═══ DATA TO PROCESS
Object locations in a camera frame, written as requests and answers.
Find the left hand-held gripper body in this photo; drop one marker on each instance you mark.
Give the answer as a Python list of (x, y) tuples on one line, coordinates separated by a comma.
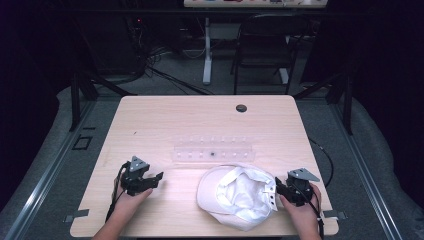
[(134, 173)]

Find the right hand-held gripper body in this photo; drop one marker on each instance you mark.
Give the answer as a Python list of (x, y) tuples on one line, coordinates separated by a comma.
[(300, 186)]

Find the white baseball cap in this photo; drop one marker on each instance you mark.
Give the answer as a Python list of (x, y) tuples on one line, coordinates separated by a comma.
[(238, 196)]

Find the person's left hand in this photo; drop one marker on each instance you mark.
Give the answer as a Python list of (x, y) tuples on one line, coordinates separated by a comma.
[(130, 200)]

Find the person's right hand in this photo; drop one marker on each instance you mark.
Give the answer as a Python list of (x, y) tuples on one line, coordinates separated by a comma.
[(304, 215)]

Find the clear plastic rack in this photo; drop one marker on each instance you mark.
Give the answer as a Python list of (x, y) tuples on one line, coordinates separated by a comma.
[(213, 150)]

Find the black metal stand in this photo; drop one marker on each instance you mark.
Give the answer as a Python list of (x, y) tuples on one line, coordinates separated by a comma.
[(75, 100), (348, 103)]

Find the white desk leg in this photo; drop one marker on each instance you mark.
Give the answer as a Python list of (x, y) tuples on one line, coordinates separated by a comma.
[(207, 60)]

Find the black chair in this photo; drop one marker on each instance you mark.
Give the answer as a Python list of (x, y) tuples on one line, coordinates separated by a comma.
[(266, 50)]

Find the light desk top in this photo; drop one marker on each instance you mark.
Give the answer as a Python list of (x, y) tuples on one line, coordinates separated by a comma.
[(255, 3)]

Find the grey table bracket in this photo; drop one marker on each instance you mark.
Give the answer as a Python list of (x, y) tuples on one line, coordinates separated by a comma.
[(76, 215), (335, 215)]

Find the metal floor rail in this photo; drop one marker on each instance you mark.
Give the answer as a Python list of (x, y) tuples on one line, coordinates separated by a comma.
[(43, 180), (366, 176)]
══════
◆ WHAT NEEDS TO BE DONE: In the lines above, find the word "body" and copy each line that contains it.

◆ PROBLEM SOLUTION:
Find the left hand-held gripper body in this photo; drop one marker on each instance you mark.
Find the right hand-held gripper body in this photo; drop one marker on each instance you mark.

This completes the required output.